We reproduce herewith, in Fig. 1, a cut showing in projection one of the
simplest forms of the apparatus.
[Illustration: FIG. 1.--CONSTANT VIBRATOR.]
If we imagine the platinum or steel style, s, of the figure to be done
away with, as well as the platinized plate, I, and its communication
with the negative pole of the pile, P, we shall have the ordinary
instrument kept in operation electrically by the aid of the
electro-magnet, E, the style, s, the interrupting plate, I, and the
pile.
If we preserve the parts above mentioned, the instrument will possess
the property of having vibrations of a constant amplitude if sufficient
energy be kept up in the pile. In fact, when the amplitude is
sufficiently great to cause the style, s, to touch the plate, I, it
will be seen that at such a moment the current no longer passes through
the electromagnet, and the vibration is no longer maintained. The
amplitude cannot exceed an extent which shall permit the style, s, to
touch I.
Under such conditions, the duration of the vibrations remains exactly
constant, as does also the vibratory intensity of the entire instrument.

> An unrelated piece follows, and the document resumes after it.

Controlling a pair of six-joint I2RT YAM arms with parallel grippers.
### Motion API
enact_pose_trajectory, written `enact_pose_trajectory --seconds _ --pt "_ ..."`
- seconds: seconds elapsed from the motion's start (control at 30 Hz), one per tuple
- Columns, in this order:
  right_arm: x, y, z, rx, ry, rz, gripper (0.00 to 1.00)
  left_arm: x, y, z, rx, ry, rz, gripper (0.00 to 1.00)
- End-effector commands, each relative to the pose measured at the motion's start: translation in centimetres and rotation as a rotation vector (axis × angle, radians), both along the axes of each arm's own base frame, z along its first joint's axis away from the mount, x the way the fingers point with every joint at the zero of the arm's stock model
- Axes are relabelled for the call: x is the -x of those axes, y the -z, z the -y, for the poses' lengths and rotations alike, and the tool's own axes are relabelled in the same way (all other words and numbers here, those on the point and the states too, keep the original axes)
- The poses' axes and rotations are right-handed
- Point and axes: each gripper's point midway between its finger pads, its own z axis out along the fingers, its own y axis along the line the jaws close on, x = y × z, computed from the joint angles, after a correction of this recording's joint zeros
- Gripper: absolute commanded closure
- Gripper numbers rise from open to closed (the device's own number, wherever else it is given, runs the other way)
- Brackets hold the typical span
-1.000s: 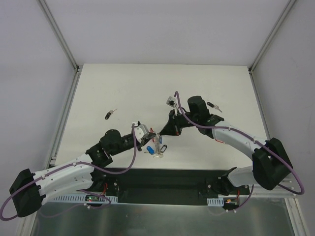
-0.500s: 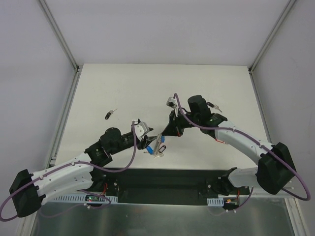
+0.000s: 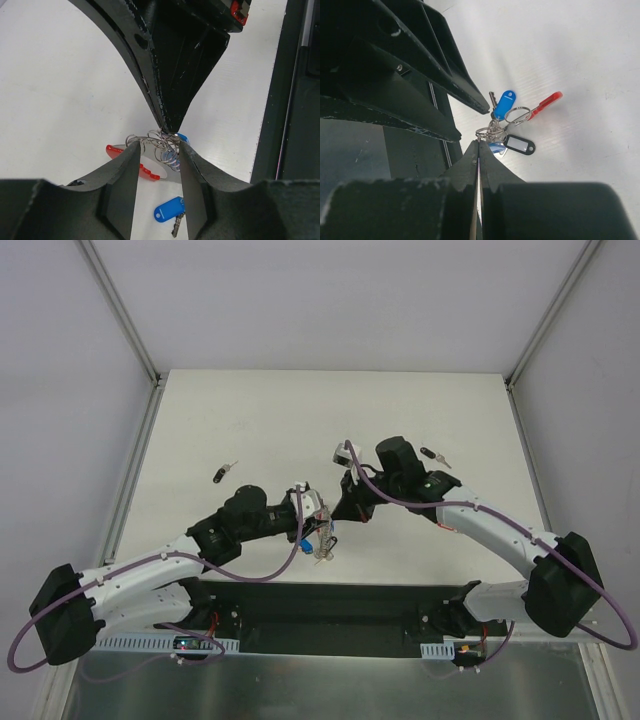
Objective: Put the keys on the keyring
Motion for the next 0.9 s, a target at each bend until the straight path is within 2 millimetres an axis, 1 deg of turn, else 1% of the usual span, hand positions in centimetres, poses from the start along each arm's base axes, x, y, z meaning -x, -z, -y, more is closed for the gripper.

The measurement of time, then, by an instrument of this kind is, indeed,
as perfect as it could well be.
This complication in the arrangement of the apparatus has no importance
as regards those tuning forks the number of whose vibrations exceeds a
hundred per second, for in such a case these are given an amplitude of a
few millimeters only; but it would be of importance with regard to
instruments whose number of vibrations is very small, and to which it
might be desirable to give great amplitude; for then, as I have long ago
shown, the duration of the oscillation would depend a little on the
amplitude, but a very little, it is true.